The rewrite shrunk the OKR doc from three pages to half a page and made the scoring trivially clear at end of quarter. That's the smell test for a good OKR. If the scoring conversation takes more than 10 minutes, the OKR was poorly written.
MBR vs QBR — keep them separate
The monthly business review is a trend check. The quarterly business review is a strategy check. Don't merge them. The MBR exists to catch leading-indicator drift before it becomes a quarter miss. The QBR exists to ask whether we're still pointed at the right outcome at all.
MBR audience: operators. Function leads, BU heads, the CoS, the CEO. The agenda is "are leading indicators predicting the lagging metric correctly, and if not, what's broken in our model of how the business works?" One example: a marketing team's MQL number is on plan, but pipeline created is 30% below plan. The MBR is where you notice the gap and decide whether the conversion ratio assumption is wrong (recalibrate the plan) or the lead quality is wrong (fix the targeting). The MBR doesn't change strategy. It changes the model.
QBR audience: leadership team plus board-adjacent (sometimes the actual board). The agenda is "is the strategy still right?" Three questions get asked: are the OKRs we set still the right OKRs, did the quarter teach us anything that changes the next quarter's plan, and are there second-order effects we missed. The QBR is where strategy actually gets reset. The MBR doesn't have the audience or the standing to make those calls.
When companies merge MBR and QBR, two things happen. First, the operators stop showing up to the QBR because it's now too long and too high-altitude. Second, the strategic questions get rushed because the meeting got eaten by tactical reporting. Keep them separate, even if it costs an extra two hours a quarter.
"We hit the OKR but missed the quarter" — the diagnostic
This is the single most common pattern in the post-quarter wrap-up, and it has three distinct causes. The CoS's job is to diagnose which one, because each requires a different fix.

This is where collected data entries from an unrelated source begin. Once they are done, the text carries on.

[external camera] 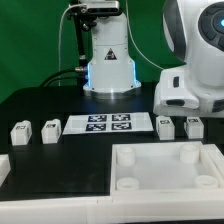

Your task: Assemble one leg

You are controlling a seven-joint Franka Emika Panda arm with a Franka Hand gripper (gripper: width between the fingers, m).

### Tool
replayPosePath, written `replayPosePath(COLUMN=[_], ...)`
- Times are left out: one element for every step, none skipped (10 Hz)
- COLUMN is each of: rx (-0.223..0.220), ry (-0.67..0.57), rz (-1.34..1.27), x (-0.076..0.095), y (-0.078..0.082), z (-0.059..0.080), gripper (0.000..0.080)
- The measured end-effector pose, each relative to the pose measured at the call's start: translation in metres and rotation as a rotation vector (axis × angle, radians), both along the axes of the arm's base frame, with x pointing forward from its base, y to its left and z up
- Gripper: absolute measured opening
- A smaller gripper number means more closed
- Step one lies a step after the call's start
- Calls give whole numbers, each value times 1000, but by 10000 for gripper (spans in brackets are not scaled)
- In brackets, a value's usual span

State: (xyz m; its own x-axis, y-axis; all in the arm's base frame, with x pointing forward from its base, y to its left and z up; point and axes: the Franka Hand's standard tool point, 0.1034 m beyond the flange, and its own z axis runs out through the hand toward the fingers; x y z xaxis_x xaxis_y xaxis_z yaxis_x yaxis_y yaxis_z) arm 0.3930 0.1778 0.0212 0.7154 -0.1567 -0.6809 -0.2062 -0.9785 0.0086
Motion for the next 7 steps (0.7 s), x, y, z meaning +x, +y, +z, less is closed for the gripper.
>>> replayPosePath(rx=[-2, -3, -4, -4, -4, -4, -4], ry=[0, 1, 4, 11, 11, 11, 12], rz=[1, 1, 0, 0, 0, 0, 0], x=[-4, -6, -8, -9, -9, -9, -10], y=[0, 0, -1, 0, -1, -1, -1], z=[-4, -6, -9, -12, -13, -13, -13], gripper=[649, 649, 649, 649, 649, 555, 555])
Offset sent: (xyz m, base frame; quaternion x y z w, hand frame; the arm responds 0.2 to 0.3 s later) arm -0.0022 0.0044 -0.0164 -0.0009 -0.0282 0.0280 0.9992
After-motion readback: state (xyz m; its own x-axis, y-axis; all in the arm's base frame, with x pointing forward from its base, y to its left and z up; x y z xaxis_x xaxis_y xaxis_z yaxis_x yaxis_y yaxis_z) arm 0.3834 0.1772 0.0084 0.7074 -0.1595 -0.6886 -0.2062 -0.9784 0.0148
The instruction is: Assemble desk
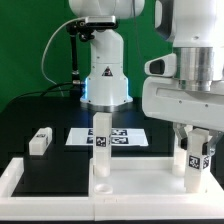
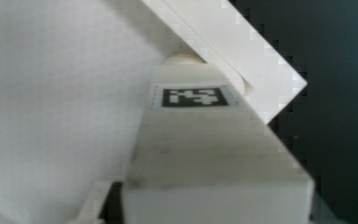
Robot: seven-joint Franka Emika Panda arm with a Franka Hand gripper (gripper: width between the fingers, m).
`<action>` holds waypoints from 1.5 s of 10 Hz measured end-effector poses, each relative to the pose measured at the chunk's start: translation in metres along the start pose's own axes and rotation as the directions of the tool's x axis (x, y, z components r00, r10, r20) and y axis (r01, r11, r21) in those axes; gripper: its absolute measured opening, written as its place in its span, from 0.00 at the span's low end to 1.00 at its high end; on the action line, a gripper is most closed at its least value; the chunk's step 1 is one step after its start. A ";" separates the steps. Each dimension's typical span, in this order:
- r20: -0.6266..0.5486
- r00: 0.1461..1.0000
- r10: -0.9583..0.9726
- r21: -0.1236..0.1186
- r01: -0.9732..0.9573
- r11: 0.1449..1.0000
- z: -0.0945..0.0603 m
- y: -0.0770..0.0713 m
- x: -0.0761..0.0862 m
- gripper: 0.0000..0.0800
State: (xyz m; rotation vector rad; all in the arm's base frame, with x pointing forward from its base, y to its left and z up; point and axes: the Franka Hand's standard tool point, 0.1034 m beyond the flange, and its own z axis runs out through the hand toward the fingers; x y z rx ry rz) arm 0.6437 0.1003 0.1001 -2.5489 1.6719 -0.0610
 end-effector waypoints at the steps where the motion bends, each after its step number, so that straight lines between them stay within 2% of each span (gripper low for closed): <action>1: 0.025 0.990 0.136 0.008 -0.136 0.991 0.000 0.003 0.002 0.36; 3: 0.027 0.980 0.195 0.001 -0.195 0.981 0.000 0.002 -0.004 0.36; 5: 0.025 0.991 0.133 0.003 -0.133 0.991 0.000 0.002 -0.003 0.36; 6: 0.013 0.997 -0.077 0.009 0.077 0.997 0.000 0.000 -0.004 0.48; 7: 0.018 0.957 -0.289 0.016 0.289 0.957 -0.001 -0.003 -0.010 0.65; 8: 0.025 0.902 -0.432 0.017 0.432 0.902 0.000 -0.002 -0.011 0.77; 9: 0.022 0.901 -0.434 0.018 0.434 0.901 0.000 -0.002 -0.010 0.80; 11: 0.013 0.821 -0.571 0.011 0.571 0.821 0.000 -0.002 -0.007 0.81; 12: 0.006 0.756 -0.654 0.007 0.654 0.757 -0.001 -0.003 -0.007 0.81; 14: -0.032 0.387 -0.922 -0.027 0.921 0.388 -0.007 -0.014 -0.015 0.81; 15: -0.028 0.289 -0.957 -0.037 0.956 0.290 0.001 -0.007 -0.022 0.81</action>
Offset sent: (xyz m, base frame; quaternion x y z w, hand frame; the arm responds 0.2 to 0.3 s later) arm 0.0000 0.0000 0.0000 0.0000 0.0000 0.0000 1.0000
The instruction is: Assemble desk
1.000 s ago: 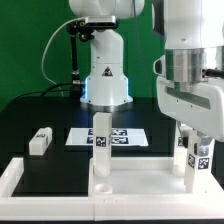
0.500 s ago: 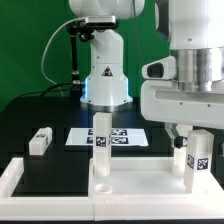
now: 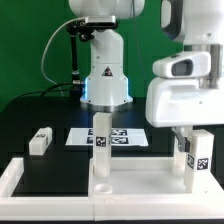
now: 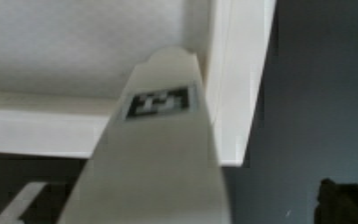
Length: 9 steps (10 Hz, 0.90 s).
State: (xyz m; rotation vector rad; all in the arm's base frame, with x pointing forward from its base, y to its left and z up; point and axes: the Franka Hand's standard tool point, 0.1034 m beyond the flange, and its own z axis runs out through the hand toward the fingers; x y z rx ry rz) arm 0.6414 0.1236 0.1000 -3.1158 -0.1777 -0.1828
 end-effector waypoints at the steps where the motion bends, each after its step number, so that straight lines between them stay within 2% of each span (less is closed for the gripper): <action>1: 0.006 0.998 0.067 0.003 -0.067 0.998 0.001 0.002 -0.001 0.81; 2: 0.003 0.997 0.081 0.001 -0.081 0.997 0.000 0.004 0.000 0.64; 3: 0.004 0.997 0.083 0.001 -0.083 0.997 0.001 0.004 -0.001 0.64; 4: 0.004 0.993 0.121 -0.001 -0.121 0.993 0.001 0.005 -0.001 0.45; 5: 0.004 0.980 0.200 -0.004 -0.200 0.980 0.001 0.008 -0.001 0.36; 7: 0.002 0.926 0.377 -0.005 -0.377 0.926 0.002 0.010 0.000 0.36; 9: -0.004 0.793 0.609 -0.003 -0.609 0.793 0.002 0.014 -0.001 0.36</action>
Offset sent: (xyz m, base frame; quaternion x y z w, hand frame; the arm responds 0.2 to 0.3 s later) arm 0.0000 0.0000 0.0000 0.0000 0.0000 0.0650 0.9979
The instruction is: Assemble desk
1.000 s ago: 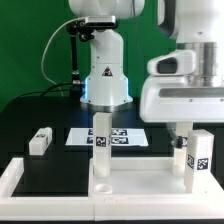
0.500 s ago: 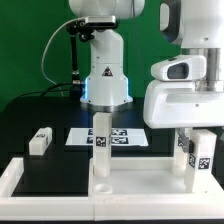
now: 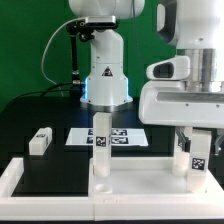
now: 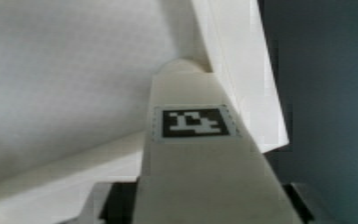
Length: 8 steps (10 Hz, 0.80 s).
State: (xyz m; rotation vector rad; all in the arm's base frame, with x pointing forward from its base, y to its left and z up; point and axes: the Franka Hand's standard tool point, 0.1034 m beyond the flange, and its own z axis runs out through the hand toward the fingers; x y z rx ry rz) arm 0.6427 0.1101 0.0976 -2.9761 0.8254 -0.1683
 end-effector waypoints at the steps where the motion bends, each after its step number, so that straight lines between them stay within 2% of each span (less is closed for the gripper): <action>1: 0.006 0.991 0.135 -0.004 -0.135 0.991 0.000 0.001 0.000 0.36; 3: 0.020 0.915 0.403 -0.014 -0.403 0.915 -0.001 0.003 0.001 0.36; 4: 0.034 0.843 0.537 -0.012 -0.536 0.844 0.000 0.003 0.000 0.36; 6: 0.091 0.616 0.783 0.005 -0.786 0.618 0.000 0.005 -0.001 0.36; 8: 0.108 0.533 0.839 -0.006 -0.844 0.537 0.000 0.006 -0.002 0.36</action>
Offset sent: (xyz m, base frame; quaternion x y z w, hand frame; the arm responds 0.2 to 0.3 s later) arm 0.0057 0.0091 0.0067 0.0056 -0.0356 0.3323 0.9425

Cause A, wrong OKR: We measured the easy thing, not the right thing. The classic example is a sales team that scored 0.9 on "increase pipeline by 40%" but missed revenue by 20%. The pipeline grew because the team chased volume; the conversion rate cratered because the leads were unqualified. The OKR rewarded the wrong behavior. Fix: rewrite the OKR. The next quarter's OKR isn't "pipeline by 40%", it's "qualified pipeline by 25%, with conversion rate above 22%."
Cause B, right OKR, wrong threshold: The OKR pointed at the right outcome but the target wasn't ambitious enough to actually move the BU number. Sales hit 0.7 on "expand into mid-market," meaning we landed eight mid-market deals. Eight wasn't enough to move revenue. The OKR was right, the threshold was wrong. Fix: keep the OKR, raise the bar. Next quarter, target is 18 mid-market deals.
Cause C, right OKR, right threshold, wrong attribution: We hit the OKR, the threshold was correct, but something else broke that the OKR didn't cover. Sales hit mid-market expansion. Revenue still missed because gross margin compressed on the deals (the new mid-market segment has 40% lower margin than the SMB book). The OKR was fine; we missed because a non-OKR variable broke. Fix: the next quarter needs an additional OKR or a guardrail covering the variable that broke.
The diagnostic is the conversation. Walk the leadership team through which cause it was (A, B, or C) and force a pick. The most damaging move is to vaguely acknowledge "we missed the quarter" and write generic improvement notes. That guarantees the same failure pattern next quarter. Naming the cause forces the next OKR cycle to do something specifically different.
Decision logs — the cadence's actual deliverable
Every WBR and QBR ends with a written decision log. What was decided, who owns it, what the next checkpoint is. Stored in one place (Notion DB, Linear, the company wiki), doesn't matter as long as it's one place. The log is the cadence's deliverable. No log = the meeting didn't happen.
Five columns, no more:
| Decision | Owner | Decided in | Next check | Status |
|---|---|---|---|---|
| Tighten AE SLA on $50K+ leads to 1hr | Sales VP | WBR 2026-04-21 | WBR 2026-04-28 | In progress |
| Pause payments feature flag pending RCA | Eng Lead | WBR 2026-04-21 | WBR 2026-04-28 | Done |
| Move CS expansion target to revenue, not seats | CS VP | QBR Q1-26 | QBR Q2-26 | Pending |
That's it. One row per decision. Owner is one human, not a team. Next check is a specific calendar event, not "soon." Status updates between meetings, in the doc, not in the meeting.
The CoS writes the log live during the meeting and circulates within four hours. Same-day. If the log waits until tomorrow, half the room will have a different memory of what was decided, and you'll spend the next WBR re-litigating the same call. The four-hour window is the discipline that matters most.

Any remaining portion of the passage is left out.